# head shaking after grooming



## SAS

My Spoo missed her apt with the regular groomer a couple weeks ago when she was sick. I could not reschedule for a month. She was so long we had to sleep with the window open because she was so hot. So I gave up and took her to Petco to be groomed. This is our first time there. I forgot to tell them no perfume so she is covered with it. Too strong for me for sure.

Anyway, she is now shaking her head. Is it an allergy to the perfume, water in an ear? She is scheduled to be spayed day after tomorrow.

What is it? Will it just go away? Am I worrying too much?


----------



## hopetocurl

I would say her ears are irritated. I hope a groomer will join in...I am sure there is a home remedy for this....


----------



## N2Mischief

You may have gotten a groomer who was very aggressive with the ear hair pulling. Usually water in the ear is easily shaken out. Did you look at the ear to see if it is red or has any discharge?


----------



## Chagall's mom

I agree, she may be reacting to the sensation of her ear hair being plucked. Hopefully this will resolve within a day. But do keep an eye on her ears; redness, odor, any discharge or excessive pawing would IMO warrant a vet visit. Hope all is well. Good luck!


----------



## SAS

Thanks. I feel better.

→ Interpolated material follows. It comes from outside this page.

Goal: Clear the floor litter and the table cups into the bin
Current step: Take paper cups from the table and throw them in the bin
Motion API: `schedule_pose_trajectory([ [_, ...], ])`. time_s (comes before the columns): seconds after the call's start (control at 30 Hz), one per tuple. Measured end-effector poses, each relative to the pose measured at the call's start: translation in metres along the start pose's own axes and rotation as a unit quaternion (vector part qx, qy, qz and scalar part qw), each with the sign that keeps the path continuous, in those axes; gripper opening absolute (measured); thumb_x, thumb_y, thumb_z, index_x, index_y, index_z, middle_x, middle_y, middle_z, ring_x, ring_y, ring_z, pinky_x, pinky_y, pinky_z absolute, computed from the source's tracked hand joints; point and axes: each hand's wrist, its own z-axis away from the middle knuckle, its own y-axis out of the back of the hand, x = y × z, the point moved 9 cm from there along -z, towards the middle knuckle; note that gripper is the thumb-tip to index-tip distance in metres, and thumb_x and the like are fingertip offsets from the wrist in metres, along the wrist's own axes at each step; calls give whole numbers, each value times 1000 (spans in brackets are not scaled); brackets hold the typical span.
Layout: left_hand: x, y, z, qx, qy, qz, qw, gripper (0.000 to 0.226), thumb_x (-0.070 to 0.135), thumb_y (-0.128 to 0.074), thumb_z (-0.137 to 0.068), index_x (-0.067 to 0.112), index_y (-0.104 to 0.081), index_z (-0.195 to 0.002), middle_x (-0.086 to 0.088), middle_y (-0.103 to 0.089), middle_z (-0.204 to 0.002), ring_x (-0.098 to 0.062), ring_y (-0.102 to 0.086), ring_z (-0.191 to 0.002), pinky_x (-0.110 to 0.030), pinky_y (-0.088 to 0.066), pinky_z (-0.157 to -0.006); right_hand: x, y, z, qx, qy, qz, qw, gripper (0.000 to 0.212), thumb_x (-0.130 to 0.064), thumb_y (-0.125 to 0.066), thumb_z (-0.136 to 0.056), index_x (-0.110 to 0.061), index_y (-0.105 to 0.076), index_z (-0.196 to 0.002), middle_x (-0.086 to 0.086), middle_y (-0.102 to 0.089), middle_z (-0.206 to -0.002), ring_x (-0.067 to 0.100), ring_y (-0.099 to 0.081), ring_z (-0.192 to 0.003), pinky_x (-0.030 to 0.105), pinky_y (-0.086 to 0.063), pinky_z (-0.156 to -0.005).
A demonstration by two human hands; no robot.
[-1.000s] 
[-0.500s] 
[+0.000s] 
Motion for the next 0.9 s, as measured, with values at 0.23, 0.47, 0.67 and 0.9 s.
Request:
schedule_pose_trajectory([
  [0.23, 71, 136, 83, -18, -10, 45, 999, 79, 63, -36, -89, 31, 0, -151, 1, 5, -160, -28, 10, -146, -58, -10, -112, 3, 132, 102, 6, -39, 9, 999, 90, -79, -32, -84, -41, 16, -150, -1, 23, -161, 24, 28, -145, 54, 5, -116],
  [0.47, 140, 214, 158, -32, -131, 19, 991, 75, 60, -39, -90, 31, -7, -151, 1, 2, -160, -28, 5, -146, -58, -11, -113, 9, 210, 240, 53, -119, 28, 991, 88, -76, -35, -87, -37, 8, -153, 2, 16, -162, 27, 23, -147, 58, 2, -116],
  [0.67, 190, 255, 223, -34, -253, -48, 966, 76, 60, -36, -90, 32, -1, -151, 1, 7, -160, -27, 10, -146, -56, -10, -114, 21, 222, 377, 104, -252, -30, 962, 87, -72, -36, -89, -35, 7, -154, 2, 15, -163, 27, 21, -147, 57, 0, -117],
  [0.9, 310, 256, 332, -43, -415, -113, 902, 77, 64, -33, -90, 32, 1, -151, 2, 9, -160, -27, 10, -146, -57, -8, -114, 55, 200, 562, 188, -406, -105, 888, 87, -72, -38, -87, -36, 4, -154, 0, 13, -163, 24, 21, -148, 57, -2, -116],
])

I will watch it.


----------



## cliffdweller

Since she is going under the knife day-after-tomorrow, your Vet will be able to take a good look, meanwhile, I agree with CM re: possible irritation from plucking (not worth the risk unless necessary, imho), time & vigilance.


----------



## Jamie Hein

There are a few things this could be caused by. I see that you missed the appointment and had to wait awhile. Were there mats? Removing mats from the ears can cause dogs to shake their head as the blood flow gets back to the area. If she was absolutely not matted on her ears then maybe she went too long for ear plucking and the groomer had to remove a lot of hair. Plucking a lot of hair out at one time can be irritating. Third it could be that water got inside of the ear.


----------



## SAS

Jamie Hein said:


> There are a few things this could be caused by. I see that you missed the appoinment and had to wait awhile. Were there mats? Removing mats from the ears can cause dogs to shake their head as the blood flow gets back to the area. If she was absolutely not matted on her ears then maybe she went too long for ear plucking and the groomer had to remove a lot of hair. Plucking a lot of hair out at one time can be irritating. Third it could be that water got inside of the ear.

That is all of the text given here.